My first encounter with a professional software tester was a bruising encouter. As someone who takes a great deal of pride in what I produce I was initially shocked but on reflection greatly impressed by what they discovered. The bit that struck home for me was that a large part of what they discovered were sins of omission. I had fulfilled the requirement as supplied to me but not put sufficient consideration into what my colleagues today call the NSRs or Non-Stated Requirements.
When I started using TDD (Test Driven Development) the discipline also uncovered some embarrassing sins of omission.
In my years designing and developing databases I cannot recall many explicit data quality requirements. There was an unstated assumption that a data person would “just know” what data quality rules were needed. If I as a data specialist didn’t know what the data quality rules were for a particular item then how could anyone expect a non-data specialist to fare better?
Taking a UK postcode as an example I know that it will conform to one of the following alphanumeric patterns: -
- A9 9AA
- A99 9AA
- AA9 9AA
- AA99 9AA
- A9A 9AA
- AA9A 9AA
However there are rules I was not aware of until fairly recently
- The first character can never be Q, V or X
- The second character can never be J
- The second half of the postcode would not include the letters C, I, K, M, O or V.
What I would have found useful both for myself, and my colleagues in development, was a crib sheet for the business data types along the lines of the (greatly abbreviated) example I've put together below.

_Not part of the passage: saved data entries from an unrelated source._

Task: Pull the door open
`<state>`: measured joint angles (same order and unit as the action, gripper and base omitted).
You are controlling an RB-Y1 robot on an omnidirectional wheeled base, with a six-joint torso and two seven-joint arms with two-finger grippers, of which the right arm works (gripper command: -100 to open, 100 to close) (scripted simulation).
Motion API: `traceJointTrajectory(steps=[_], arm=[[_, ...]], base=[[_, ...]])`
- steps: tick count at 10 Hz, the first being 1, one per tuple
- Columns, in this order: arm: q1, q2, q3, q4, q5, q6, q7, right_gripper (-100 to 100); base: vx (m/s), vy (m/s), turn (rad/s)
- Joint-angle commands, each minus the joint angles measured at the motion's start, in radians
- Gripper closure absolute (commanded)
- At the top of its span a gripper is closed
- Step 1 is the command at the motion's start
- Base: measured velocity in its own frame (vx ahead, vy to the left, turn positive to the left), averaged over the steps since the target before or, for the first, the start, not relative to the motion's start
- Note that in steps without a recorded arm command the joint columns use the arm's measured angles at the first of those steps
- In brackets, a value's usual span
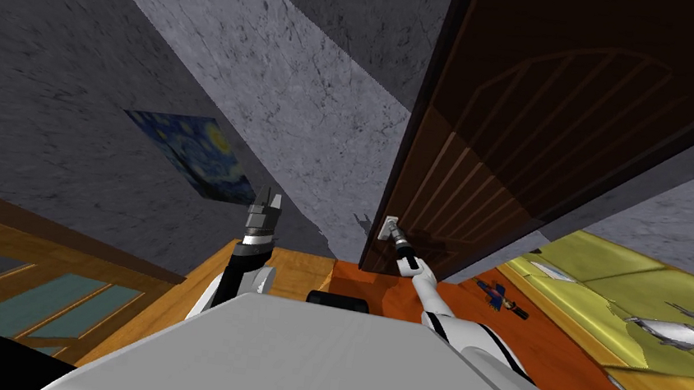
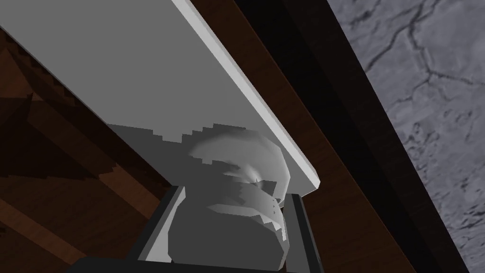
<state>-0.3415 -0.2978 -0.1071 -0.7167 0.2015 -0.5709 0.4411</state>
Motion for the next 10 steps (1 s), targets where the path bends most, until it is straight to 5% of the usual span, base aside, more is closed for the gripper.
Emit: traceJointTrajectory(steps=[1, 10], arm=[[0.0, -0.004, -0.001, -0.006, -0.015, 0.006, -0.041, 100], [-0.003, -0.004, 0.02, -0.009, -0.166, 0.018, -0.269, 100]], base=[[-0.047, -0.048, 0.063], [-0.052, -0.042, 0.084]])
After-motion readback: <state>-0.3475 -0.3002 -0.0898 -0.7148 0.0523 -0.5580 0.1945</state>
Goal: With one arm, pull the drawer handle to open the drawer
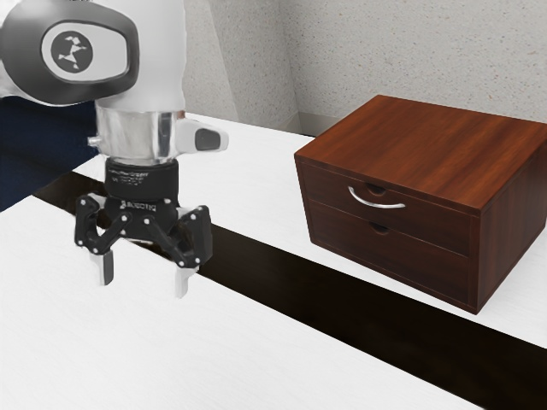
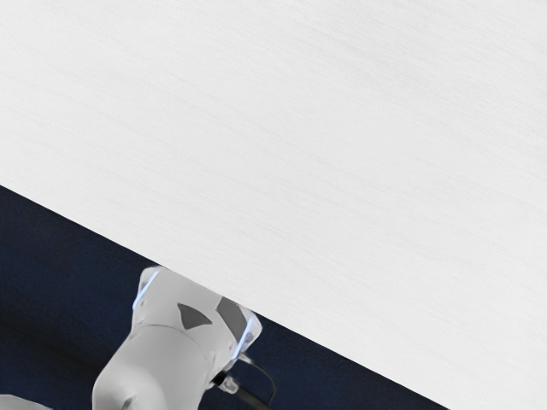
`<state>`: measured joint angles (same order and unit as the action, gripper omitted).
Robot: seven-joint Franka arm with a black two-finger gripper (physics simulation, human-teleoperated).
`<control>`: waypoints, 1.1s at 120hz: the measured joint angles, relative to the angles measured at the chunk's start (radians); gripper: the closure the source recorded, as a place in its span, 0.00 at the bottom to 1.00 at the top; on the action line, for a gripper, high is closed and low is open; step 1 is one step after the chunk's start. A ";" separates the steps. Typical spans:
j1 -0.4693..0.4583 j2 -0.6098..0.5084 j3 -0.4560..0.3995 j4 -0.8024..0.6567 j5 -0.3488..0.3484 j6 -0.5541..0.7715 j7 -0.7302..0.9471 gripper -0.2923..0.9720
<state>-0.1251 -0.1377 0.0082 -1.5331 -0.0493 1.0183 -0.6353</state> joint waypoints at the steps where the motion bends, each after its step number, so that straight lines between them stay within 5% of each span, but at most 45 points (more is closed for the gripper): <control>1: -0.001 0.001 -0.001 -0.001 0.000 0.013 -0.014 0.23; 38: -0.007 0.036 -0.004 0.008 -0.078 0.278 -0.402 0.23; 53: -0.001 0.221 -0.003 0.172 -0.067 0.355 -0.508 0.23; 91: 0.001 0.441 -0.003 0.317 -0.045 0.588 -0.670 0.23; 132: 0.015 0.526 -0.007 0.357 -0.048 0.708 -0.776 0.23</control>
<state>-0.1100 0.3878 0.0015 -1.1762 -0.0971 1.7267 -1.4109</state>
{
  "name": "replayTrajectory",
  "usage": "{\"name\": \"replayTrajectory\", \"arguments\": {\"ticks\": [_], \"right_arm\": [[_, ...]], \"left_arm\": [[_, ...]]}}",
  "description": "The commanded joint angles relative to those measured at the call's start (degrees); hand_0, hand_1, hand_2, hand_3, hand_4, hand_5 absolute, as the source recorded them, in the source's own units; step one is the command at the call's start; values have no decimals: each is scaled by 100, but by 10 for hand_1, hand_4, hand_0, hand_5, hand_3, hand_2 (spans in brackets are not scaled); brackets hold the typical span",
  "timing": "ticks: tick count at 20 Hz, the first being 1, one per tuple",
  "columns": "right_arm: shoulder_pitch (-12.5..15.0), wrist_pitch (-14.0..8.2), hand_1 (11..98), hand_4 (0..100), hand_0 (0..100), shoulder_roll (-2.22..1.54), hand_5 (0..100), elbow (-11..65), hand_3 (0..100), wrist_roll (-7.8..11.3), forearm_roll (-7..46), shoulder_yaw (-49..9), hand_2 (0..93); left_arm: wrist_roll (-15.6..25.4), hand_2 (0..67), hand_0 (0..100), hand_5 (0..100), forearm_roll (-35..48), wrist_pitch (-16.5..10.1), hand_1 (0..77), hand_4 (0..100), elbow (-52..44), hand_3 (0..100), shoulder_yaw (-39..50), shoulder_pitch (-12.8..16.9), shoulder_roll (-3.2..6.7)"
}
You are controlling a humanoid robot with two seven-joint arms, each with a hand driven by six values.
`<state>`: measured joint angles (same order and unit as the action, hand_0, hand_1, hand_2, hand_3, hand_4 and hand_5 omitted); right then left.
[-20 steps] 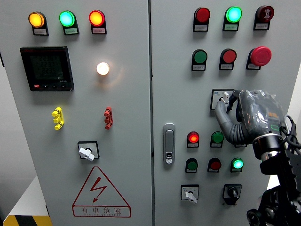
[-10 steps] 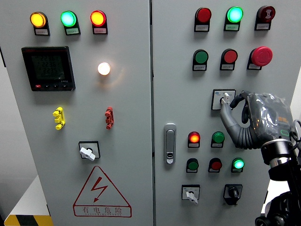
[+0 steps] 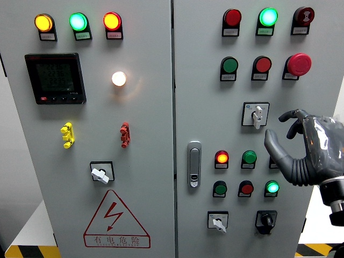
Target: Rotate and turn off gray switch
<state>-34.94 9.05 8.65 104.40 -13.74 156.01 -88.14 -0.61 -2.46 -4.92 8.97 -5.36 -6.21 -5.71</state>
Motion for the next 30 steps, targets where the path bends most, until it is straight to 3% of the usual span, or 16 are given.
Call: {"name": "replayTrajectory", "arguments": {"ticks": [1,4,5,6,11,15,19,26,30], "right_arm": [[250,0,277,376,479,14,591,290,479,239,-1,-80,328],[435,-9,282,311,423,32,512,519,393,390,8,-195,252],[514,0,268,302,318,32,503,607,386,398,0,-212,251],[549,9,298,290,0,32,491,660,377,398,-1,-230,246],[769,-9,346,262,0,32,462,923,353,679,-1,-292,221],[980,-53,347,157,0,32,362,1117,247,1074,-9,-397,137],[1217,-140,349,129,0,32,296,1363,196,1452,-53,-415,127],[1375,-448,348,125,0,23,212,1495,160,1663,-71,-432,123],[1411,-554,348,123,0,23,167,1495,156,1682,-71,-441,124]], "left_arm": [[-1,123,330,123,0,0,0,119,0,222,0,-3,-1],[-1,123,331,123,0,0,0,119,0,222,0,-2,-1],[-1,123,331,123,0,0,0,119,0,222,0,-3,-1],[-1,123,331,123,0,0,0,119,0,222,0,-3,-1],[-1,123,331,123,0,0,0,119,0,222,0,-3,-1],[-1,124,332,123,0,0,0,119,0,222,0,-3,-1],[-1,123,330,123,0,0,0,119,0,222,0,-3,-1],[-1,123,330,123,0,0,0,119,0,222,0,-3,-1],[-1,123,332,123,0,0,0,119,0,222,0,-3,-1]]}}
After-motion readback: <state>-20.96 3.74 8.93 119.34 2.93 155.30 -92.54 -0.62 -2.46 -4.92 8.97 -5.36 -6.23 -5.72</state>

I have split this sheet into three tiers, each of which is described below.:
- Questions we ask regardless of the data type
- Questions we ask having established the data type
- Questions we ask for the specific attribute
Such a crib sheet becomes more useful when it is shared and used to discuss data with technical and non-technical colleagues. For example, an avid Dr Who fan revealled that UK 07 mobile numbers have a specific sub-range reserved for drama and TV. She had found this out when one episode listed The Doctor's mobile number. It might not sound relevant but that number turned out to be relevant in fraud detection!
Another business colleague asked for help with a project to identify and reduce the breakage rates in deliveries. He might not have known much about IT systems but he knew a fantastic amount about the shipping cube and weight calculations and how to spot a suspicious error.

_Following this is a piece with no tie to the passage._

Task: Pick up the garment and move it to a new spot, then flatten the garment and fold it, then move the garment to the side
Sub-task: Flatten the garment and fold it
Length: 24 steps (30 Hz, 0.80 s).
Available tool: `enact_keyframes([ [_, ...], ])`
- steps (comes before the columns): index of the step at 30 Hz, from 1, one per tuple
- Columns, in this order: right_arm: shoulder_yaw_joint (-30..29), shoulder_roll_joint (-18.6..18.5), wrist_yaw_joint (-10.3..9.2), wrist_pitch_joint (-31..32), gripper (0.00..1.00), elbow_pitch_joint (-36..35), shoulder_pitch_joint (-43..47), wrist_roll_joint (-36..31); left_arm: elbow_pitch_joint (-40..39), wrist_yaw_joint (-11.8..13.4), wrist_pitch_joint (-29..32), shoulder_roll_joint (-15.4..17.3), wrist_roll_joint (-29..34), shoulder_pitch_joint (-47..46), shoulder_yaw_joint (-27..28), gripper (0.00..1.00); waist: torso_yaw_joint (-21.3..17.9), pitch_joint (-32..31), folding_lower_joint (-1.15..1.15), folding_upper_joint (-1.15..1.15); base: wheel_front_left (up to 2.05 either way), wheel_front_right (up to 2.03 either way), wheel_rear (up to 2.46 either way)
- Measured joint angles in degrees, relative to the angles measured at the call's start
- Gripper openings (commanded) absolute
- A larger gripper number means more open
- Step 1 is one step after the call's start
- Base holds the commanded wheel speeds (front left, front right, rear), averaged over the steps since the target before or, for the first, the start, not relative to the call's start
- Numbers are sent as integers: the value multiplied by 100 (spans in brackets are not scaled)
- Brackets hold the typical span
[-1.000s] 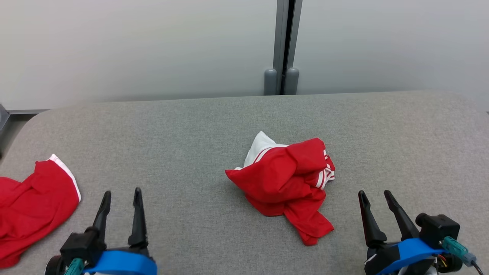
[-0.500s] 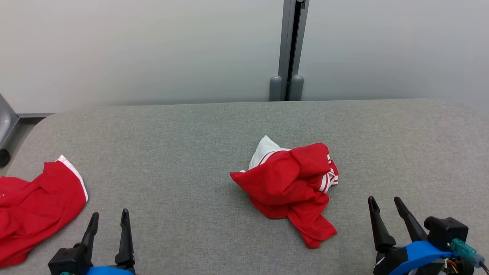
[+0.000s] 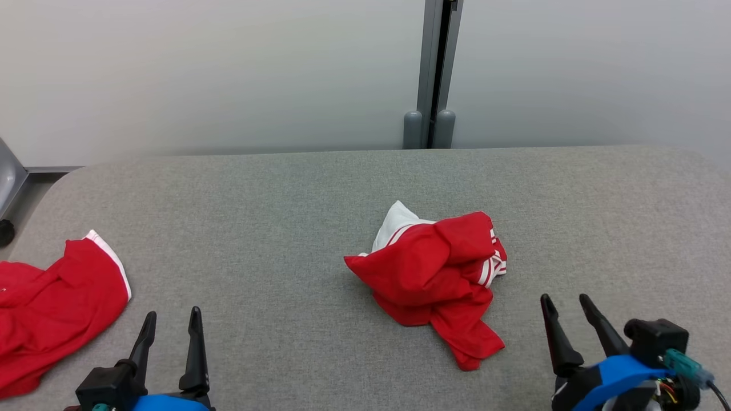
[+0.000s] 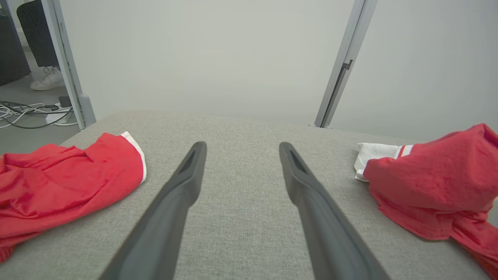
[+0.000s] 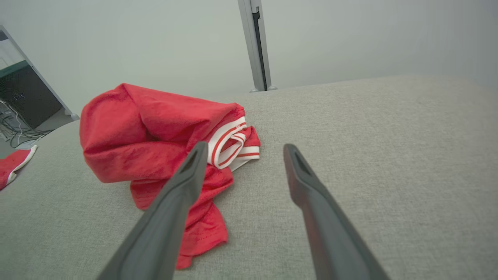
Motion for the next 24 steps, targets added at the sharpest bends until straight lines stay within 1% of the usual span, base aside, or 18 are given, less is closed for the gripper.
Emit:
enact_keyframes([
  [3,96,1,1,365,100,77,-175,36,-11,14,0,-22,-8,-34,-23,100,-10,46,0,0,0,0,0],
  [7,220,-1,0,1066,100,316,-716,44,-21,47,0,-33,-19,-87,-45,100,-31,129,0,0,0,0,0],
  [9,334,-3,1,1495,100,576,-1033,44,-20,48,0,-42,-31,-137,-57,100,-32,169,0,0,0,0,0],
  [12,478,2,1,1828,100,1051,-1443,111,-8,47,0,-51,-45,-210,-89,100,-18,220,0,0,0,0,0],
  [16,661,0,1,1984,100,1735,-1943,257,43,0,-1,-74,-59,-346,-140,100,54,300,1,0,0,0,0],
  [24,702,-2,1,1873,100,2978,-2707,354,131,-90,-63,-88,-34,-551,-298,100,213,446,1,0,0,0,0],
])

These two colleagues reinforce the point that although a data rules crib sheet is something an experienced data person can come up with quite quickly it gains real value when it is an evolving artefact to which technical and non-technical colleagues share ownership, contribute to and correct errors and omissions.
When the rules from a data quality crib sheet are implemented then in addition to driving up data quality they also drive a shared understanding of business data rules and trust in the data for when the data is telling us something we would rather not hear.
For those of you who recognise the importance of a data dictionary but have struggled to get it off the ground a data qualtiy crib sheet can be a useful first step.